In vielen dieser frühsurrealistischen Werke von Max Ernst sind die abgebildeten Menschen versehrt oder auf beengende Weise gefangen. So auch in "Die Heilige Cäcilie" von 1923. Es ist das erste Werk von Max Ernst, das Werner Spies betrachtet hat, in einem Kunstgeschichtsband. Da war er 14.
"Und ich wusste damals nicht, wer Max Ernst ist. Und ich wusste noch viel weniger, was dieses Bild soll, aber es hat mich damals wirklich bewegt, entsetzt, verunsichert. Und ich glaube, diese erste Begegnung mit diesem Bild, mit dieser Reproduktion, war entscheidend auch später für meine Faszination für den Surrealismus."

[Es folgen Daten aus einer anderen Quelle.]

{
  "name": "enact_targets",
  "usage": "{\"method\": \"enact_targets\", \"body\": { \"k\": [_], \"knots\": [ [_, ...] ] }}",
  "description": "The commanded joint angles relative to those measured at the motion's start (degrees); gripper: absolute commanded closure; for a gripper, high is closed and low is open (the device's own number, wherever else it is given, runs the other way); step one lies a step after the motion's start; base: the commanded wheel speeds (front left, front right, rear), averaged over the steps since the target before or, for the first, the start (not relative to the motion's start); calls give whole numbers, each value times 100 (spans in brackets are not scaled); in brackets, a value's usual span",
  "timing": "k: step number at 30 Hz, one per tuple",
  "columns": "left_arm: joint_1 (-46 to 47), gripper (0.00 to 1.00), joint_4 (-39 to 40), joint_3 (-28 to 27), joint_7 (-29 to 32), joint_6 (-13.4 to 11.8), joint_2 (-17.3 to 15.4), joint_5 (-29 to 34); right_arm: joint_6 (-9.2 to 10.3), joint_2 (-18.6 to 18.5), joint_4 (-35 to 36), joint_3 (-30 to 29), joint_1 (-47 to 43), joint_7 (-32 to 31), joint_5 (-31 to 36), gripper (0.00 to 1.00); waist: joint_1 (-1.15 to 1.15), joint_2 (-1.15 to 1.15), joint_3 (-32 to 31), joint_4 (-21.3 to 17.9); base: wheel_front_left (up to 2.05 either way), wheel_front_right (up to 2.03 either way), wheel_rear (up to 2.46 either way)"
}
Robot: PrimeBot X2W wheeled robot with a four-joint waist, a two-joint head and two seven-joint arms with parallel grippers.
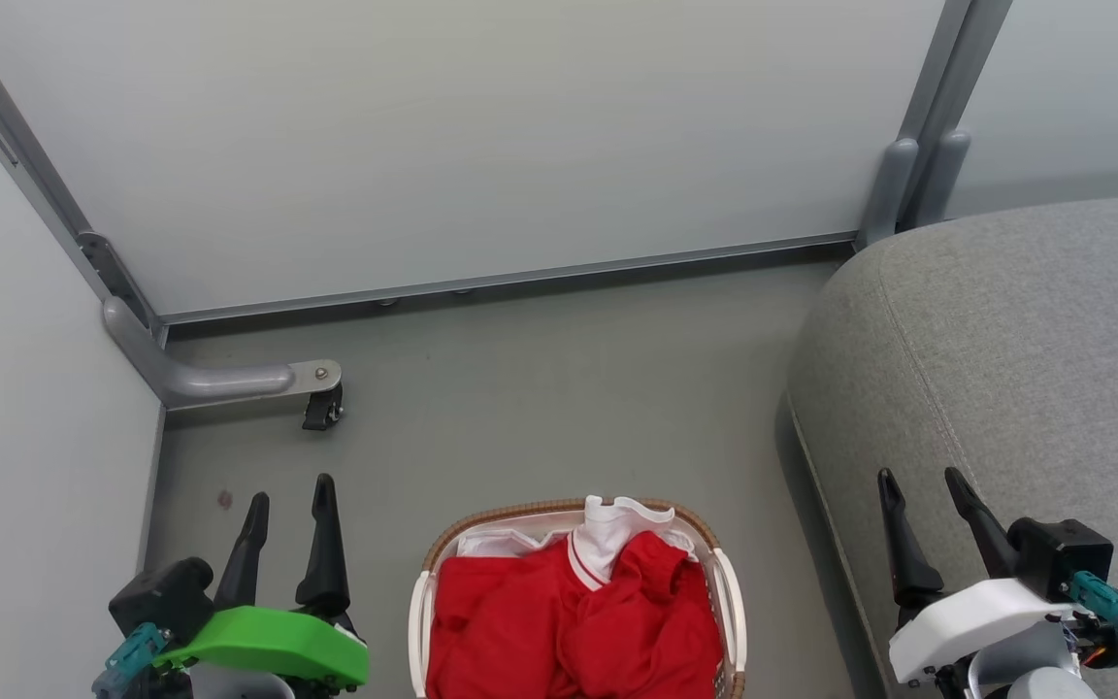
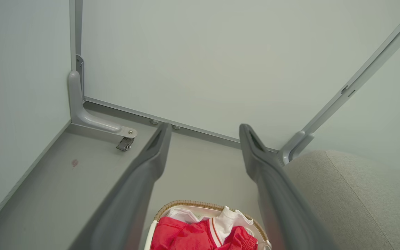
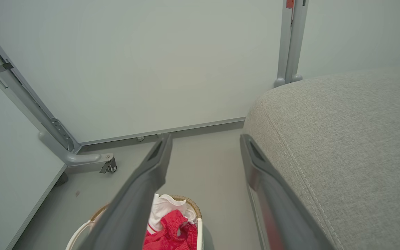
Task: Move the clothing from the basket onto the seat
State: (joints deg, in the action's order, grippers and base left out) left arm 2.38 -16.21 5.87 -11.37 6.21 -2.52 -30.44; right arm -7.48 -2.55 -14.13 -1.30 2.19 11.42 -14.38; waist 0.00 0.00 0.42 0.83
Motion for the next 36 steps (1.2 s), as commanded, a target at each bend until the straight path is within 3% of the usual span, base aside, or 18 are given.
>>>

Werner Spies gelingt es mit seinem anspruchsvollen, herausragend gut geschrieben neuen Buch, eine ganze Zeit des Umbruchs aufzufächern und, auch mit Zitaten von Kafka, Joyce und Beckett, die Anfänge des Surrealismus in Worte zu fassen. Diese frühen Werke von Max Ernst:
"Für mich sind das im Grunde richtige surrealistische Schockerlebnisse. Und der Schock ist ja das Wesentliche im Surrealismus."
Der Schock, der Irrtum seines eigenen Berufslebens sitzt noch tief: Werner Spies hielt sieben angebliche Max-Ernst-Werke, die Wolfgang Beltracchi gefälscht hatte, für echt.
"Dass der Beltracchi heute ausgestellt wird in seriösen Galerien, in der Schweiz, in Deutschland - für mich ist das unfasslich."

Trauriger Blick auf die Regalwand

Werner Spies blickt traurig auf die Regalwand mit seinen eigenen Büchern, als wollte er Halt suchen. Da möchte man seinen Freund Max Ernst für einen Augenblick von den Toten zurückholen, damit er diesen großen Kunstkenner und -vermittler mit seiner ironischen Leichtigkeit ansteckt. Max Ernst hatte nämlich nichts dagegen, dass man über seine Werke auch lacht.
"Ich glaube, er hätte nichts weniger gewünscht als verbitterte Mienen, die nur mit Ernsthaftigkeit prüfen, was er gemacht hat."